The minted coin system improved on the barter system by creating a more efficient means of exchange and storage of value. Coins do not rot or die and are easier to carry than wheat or a cow. However, price arbitrage largely led to this system being abandoned due to its inefficiency as a storage of value.
The Gold Standard, being paper notes backed by gold, sought to improve the arbitrage issue of metal coins by backing up each dollar with gold stored by the issuing authority. However, the central authorities themselves engaged in arbitrage and price manipulation, leading in part to the failure of this monetary system, due to the lack of trustworthiness of the “third party,” along with the inefficiency of protecting physical gold storages.

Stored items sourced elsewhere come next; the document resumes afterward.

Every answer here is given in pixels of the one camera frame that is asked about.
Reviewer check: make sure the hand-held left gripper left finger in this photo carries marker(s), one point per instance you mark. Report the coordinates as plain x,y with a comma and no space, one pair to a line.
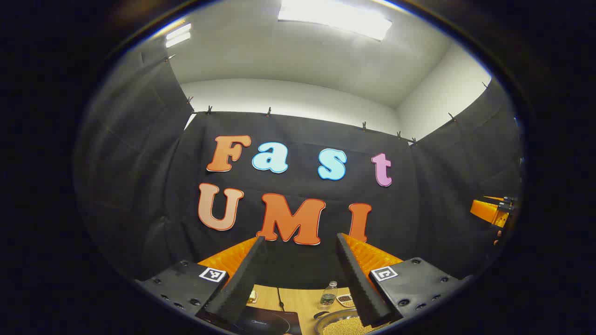
242,279

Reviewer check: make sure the pile of yellow soybeans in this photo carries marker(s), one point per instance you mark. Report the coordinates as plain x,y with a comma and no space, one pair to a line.
342,328

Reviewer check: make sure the small ceiling light panel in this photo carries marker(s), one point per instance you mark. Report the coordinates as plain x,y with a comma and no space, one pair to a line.
178,35

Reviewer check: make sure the black backdrop cloth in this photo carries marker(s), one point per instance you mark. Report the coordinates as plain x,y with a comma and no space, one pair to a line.
139,186

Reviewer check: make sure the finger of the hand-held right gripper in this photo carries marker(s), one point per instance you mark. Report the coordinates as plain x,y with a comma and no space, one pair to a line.
486,210

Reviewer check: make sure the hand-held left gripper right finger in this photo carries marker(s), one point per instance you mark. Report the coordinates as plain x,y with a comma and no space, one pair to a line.
361,288

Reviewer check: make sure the clear plastic water bottle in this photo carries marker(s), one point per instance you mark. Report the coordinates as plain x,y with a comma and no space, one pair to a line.
328,298

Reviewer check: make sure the row of small cloth clips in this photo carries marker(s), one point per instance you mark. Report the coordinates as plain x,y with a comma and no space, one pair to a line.
268,111

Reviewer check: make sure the black induction cooktop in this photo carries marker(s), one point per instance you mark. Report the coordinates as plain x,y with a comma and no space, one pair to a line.
260,323

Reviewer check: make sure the white divided dish with beans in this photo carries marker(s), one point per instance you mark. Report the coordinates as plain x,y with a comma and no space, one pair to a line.
345,300

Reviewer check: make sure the large ceiling light panel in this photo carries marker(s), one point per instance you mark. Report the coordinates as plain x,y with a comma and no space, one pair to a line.
335,16

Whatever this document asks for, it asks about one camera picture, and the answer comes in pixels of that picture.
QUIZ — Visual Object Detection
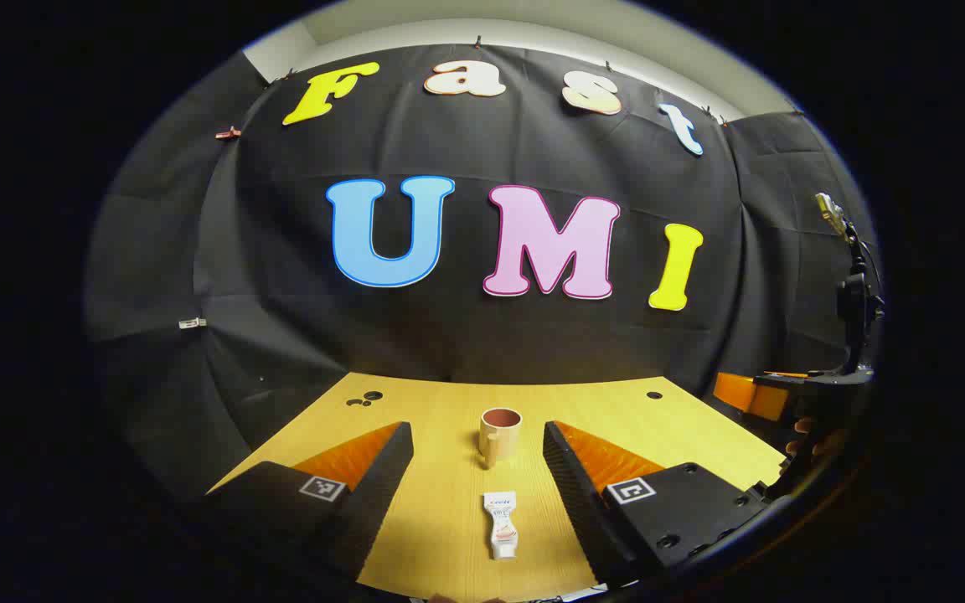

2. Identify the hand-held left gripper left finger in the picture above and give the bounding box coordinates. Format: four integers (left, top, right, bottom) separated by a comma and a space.
198, 421, 415, 587

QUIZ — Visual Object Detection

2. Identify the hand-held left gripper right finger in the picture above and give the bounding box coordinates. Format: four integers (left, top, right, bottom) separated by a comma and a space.
543, 420, 772, 587

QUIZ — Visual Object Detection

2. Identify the white toothpaste tube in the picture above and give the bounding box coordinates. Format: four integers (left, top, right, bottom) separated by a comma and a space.
483, 492, 519, 560

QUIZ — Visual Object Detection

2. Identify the beige cup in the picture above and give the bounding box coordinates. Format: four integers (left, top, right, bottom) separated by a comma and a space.
479, 408, 524, 468

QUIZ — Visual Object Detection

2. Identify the wooden desktop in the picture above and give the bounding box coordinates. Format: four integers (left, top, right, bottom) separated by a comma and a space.
208, 373, 787, 603

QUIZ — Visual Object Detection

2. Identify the black backdrop cloth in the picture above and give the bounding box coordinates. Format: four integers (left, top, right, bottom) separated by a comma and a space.
85, 44, 881, 503

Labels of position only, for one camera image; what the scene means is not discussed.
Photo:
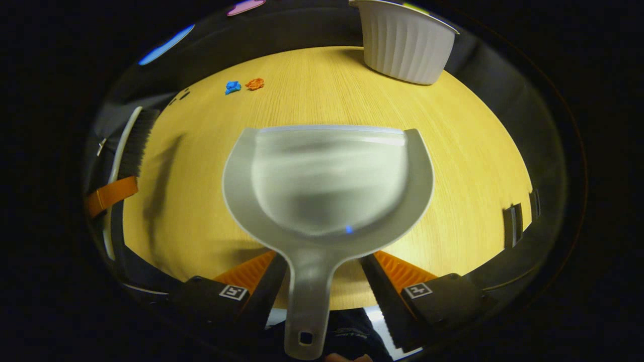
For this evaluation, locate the white dustpan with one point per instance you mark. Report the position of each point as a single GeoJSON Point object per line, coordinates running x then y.
{"type": "Point", "coordinates": [327, 176]}

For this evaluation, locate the small white broom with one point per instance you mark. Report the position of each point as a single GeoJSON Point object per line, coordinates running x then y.
{"type": "Point", "coordinates": [133, 146]}

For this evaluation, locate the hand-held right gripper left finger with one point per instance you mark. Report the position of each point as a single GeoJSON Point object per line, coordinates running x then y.
{"type": "Point", "coordinates": [266, 289]}

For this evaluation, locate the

Finally, the current monetary system known as the Fiat System, in which paper money is printed with nothing to back its underlying value, was created to increase the monetary supply to encourage economic growth, and aide in paying off national debt. This system has largely failed due to corrupt and irresponsible monetary supply, leading to inflation that, when accelerating at a fast enough rate to significantly outpace increases in wages, causes the collapse of a society into chaos and poverty. The Fiat system failed for a similar reason as the Gold Standard – the central authority was not trustworthy.
Introducing Bitcoin
In the early 2000’s, a group of cryptographers (people who use codes and ciphers to protect information), realized that they could make a better monetary system. Following the 2008 recession, which is seen by many as the failure of the fiat monetary system, an anonymous person or group known as Satoshi Nakamoto published the Bitcoin whitepaper, describing the invention of a modern technology called a blockchain, for use as a means of payment and storage of value.
A blockchain is composed of a network, or group of computers, which can be located anywhere in the world. These computers all record the movements of the blockchain’s token, being Bitcoin. Every time a Bitcoin is sent or received, each computer records that transaction in an extensive list, or ledger. These transactions are public, and viewable by all. See the Bitcoin ledger here.
How Does Bitcoin Address the Problems?
Bitcoin addresses each of the reasons the previous four monetary systems failed.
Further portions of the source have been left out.